Commento al Vangelo della XIII Domenica del TO C 2013 (Lc 9,51-62)
Don Dolindo Ruotolo
Gesù viaggia verso Gerusalemme
Avvicinandosi
il tempo dell’assunzione di Gesù al cielo dopo la Passione e Morte, Egli
si mostrò risoluto di andare a Gerusalemme. Sapeva bene che in quella città
sarebbe stato condannato a morte, e poiché l’amor suo lo spronava a dare la vita
per la salvezza di tutti, vi andava risoluto, cioè pronto ad accettare gli aspri tormenti che lo
aspettavano. Siamo agli ultimi sette mesi della sua vita, ed Egli, dopo aver
evangelizzato la Galilea ,
iniziava il viaggio verso Gerusalemme, per predicare la buona novella nella
Perea e nella Giudea, e compiere la sua missione sul Calvario.
I
Samaritani rifiutano di ospitare Gesù
Avendo
con sé non solo gli apostoli ma numerosi discepoli, Egli spedì avanti alcuni
incaricati per preparare a tutti l’alloggio e il vitto e per disporre il popolo
a riceverlo con frutto.
La
via più breve per andare a Gerusalemme era quella che attraversava la Samaria , regione sommamente
ostile ai Giudei, specialmente quando si recavano al tempio per adorarvi il Signore.

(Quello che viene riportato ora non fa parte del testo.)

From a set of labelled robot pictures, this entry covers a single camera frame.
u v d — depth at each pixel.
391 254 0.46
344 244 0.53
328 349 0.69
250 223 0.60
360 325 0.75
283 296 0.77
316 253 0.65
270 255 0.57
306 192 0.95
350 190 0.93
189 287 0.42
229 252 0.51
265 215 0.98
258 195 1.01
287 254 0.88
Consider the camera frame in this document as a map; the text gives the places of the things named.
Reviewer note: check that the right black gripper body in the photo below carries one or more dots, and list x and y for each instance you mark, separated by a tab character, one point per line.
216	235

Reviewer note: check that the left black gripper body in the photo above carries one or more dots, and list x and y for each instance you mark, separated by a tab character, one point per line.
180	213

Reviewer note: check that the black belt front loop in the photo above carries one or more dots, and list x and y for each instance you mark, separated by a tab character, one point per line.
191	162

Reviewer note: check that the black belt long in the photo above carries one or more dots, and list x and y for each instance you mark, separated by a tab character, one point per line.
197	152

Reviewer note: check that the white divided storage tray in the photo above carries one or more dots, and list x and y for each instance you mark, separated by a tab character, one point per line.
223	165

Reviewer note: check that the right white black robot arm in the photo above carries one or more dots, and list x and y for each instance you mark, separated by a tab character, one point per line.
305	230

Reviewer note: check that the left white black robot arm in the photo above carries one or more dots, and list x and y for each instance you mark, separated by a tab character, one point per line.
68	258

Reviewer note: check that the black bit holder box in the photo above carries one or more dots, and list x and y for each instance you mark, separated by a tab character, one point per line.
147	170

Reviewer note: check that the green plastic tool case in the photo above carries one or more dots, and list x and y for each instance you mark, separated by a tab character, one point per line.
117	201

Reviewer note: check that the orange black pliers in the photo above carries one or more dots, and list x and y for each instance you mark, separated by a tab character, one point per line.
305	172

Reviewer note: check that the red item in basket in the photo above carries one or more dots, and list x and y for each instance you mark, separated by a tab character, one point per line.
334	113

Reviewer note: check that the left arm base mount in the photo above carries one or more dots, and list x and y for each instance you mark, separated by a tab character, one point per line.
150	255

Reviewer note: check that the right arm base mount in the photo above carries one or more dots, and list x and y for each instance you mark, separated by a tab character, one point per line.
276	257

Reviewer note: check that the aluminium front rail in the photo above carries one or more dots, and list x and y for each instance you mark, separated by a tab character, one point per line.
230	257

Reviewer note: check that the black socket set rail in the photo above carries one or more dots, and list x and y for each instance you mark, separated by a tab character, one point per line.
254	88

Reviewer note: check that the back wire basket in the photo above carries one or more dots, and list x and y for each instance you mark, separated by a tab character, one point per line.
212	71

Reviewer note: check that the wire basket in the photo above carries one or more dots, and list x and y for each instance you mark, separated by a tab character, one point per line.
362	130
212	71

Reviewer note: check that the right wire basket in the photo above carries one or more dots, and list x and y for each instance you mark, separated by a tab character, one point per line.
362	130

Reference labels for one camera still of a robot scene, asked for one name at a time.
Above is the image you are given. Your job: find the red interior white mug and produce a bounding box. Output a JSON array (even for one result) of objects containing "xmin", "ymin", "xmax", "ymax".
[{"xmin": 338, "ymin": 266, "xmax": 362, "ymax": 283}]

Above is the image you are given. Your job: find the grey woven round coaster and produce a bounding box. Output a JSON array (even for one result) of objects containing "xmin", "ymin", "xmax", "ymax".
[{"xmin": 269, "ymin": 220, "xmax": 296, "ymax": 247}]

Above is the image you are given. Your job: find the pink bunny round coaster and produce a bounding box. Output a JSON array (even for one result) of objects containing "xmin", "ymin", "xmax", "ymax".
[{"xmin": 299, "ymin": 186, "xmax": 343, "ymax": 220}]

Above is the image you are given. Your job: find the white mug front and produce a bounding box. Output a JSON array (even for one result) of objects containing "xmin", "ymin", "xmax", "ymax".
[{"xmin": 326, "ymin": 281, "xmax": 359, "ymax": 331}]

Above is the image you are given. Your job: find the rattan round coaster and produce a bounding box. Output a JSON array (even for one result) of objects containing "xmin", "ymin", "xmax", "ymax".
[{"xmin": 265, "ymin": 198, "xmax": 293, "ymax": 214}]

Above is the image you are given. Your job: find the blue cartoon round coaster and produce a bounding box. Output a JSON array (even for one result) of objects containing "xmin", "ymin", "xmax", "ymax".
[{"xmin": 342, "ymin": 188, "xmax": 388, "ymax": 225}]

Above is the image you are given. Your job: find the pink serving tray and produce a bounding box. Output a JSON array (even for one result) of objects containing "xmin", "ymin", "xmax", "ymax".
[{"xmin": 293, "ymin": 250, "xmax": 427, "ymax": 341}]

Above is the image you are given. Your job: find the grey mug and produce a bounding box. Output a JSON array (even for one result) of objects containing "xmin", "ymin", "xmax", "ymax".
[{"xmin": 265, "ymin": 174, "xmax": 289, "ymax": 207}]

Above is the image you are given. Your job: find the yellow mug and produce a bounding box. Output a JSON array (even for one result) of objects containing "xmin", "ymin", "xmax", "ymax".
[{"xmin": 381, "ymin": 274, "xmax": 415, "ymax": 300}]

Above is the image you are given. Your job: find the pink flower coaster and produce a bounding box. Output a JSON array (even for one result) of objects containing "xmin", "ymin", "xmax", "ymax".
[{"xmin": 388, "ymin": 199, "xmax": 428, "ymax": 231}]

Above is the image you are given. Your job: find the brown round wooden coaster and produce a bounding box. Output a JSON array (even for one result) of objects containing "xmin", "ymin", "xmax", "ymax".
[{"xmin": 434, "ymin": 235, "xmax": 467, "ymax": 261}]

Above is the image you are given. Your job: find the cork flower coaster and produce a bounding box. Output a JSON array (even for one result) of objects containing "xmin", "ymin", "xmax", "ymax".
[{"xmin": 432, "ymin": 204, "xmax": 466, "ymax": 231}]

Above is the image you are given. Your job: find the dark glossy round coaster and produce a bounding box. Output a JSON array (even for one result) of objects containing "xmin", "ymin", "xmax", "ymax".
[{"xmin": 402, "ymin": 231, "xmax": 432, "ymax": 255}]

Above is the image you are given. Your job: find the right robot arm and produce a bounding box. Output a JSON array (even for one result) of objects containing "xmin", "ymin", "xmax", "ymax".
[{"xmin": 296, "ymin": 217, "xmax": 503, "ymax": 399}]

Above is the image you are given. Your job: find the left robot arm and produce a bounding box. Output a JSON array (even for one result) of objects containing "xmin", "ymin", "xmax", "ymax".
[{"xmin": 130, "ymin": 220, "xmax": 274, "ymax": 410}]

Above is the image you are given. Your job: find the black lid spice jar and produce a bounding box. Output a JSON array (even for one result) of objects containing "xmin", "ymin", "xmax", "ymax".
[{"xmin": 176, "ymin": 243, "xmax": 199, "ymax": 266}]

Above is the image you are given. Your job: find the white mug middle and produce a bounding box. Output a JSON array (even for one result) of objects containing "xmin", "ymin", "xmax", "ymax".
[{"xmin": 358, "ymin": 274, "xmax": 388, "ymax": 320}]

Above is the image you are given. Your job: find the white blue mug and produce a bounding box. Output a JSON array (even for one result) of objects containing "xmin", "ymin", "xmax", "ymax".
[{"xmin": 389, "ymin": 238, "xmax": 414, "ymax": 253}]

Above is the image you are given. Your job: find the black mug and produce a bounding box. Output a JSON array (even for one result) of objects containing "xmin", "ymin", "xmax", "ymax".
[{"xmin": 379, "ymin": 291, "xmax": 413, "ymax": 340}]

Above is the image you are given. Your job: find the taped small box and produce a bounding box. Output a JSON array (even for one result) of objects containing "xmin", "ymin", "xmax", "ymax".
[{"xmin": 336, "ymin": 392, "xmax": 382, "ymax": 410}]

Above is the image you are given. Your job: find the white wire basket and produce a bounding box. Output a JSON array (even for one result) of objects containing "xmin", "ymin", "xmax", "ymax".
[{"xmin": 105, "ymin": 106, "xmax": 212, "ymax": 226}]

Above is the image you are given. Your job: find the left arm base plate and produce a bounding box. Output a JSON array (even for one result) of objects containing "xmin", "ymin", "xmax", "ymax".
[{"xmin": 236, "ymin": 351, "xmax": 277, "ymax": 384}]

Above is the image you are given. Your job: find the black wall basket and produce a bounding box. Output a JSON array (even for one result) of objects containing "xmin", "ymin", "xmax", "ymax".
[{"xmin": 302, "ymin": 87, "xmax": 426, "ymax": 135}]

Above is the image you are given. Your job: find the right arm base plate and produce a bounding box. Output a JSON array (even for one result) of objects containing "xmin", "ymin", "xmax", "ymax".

I Samaritani, infatti, avevano anch’essi edificato un tempio sul Garizim,
rivale di quello di Gerusalemme e pretendevano che là vi si dovesse adorare Dio
invece che nella santa città. Quando sapevano che un Galileo o un Giudeo si
recava al tempio, gli mostravano tale ostilità da costringerlo o a desistere o
a cambiare strada, facendo un cammino più lungo attraverso la Perea.
È
questa la ragione per la quale, quando i messi di Gesù entrarono in una città
della Samaria per preparargli l’alloggio, i Samaritani non vollero riceverli e
li scacciarono.
Giacomo
e Giovanni ne furono indignati, e avrebbero voluto invocare il fuoco dal cielo
su quell’ingrata città. Essi sul Tabor avevano visto Gesù nella gloria, e con
Gesù anche Mosè ed Elia; il ricordo della Maestà del Maestro provocava sdegno
contro quelli che lo rigettavano, e il ricordo di Elia che, aveva chiamato il
fuoco dal cielo contro i suoi nemici, faceva venire loro il desiderio d’imitare
il suo gesto e di punire i Samaritani.
Ma Gesù li redarguì severamente,
dicendo: Non sapete di quale, spirito siete. Il Figlio dell’uomo non è
venuto a perdere le anime ma a salvarle. Essi credevano di parlare per
zelo, e invece quei pensieri di severa giustizia venivano loro da satana e
dalla natura; essi non sapevano discernere lo spirito che in quel momento li
animava. Il rifiuto che ebbero fu sgarbato, li disgustò, li offese, e il loro
desiderio di giustizia era un sottile e subcosciente desiderio di vendetta.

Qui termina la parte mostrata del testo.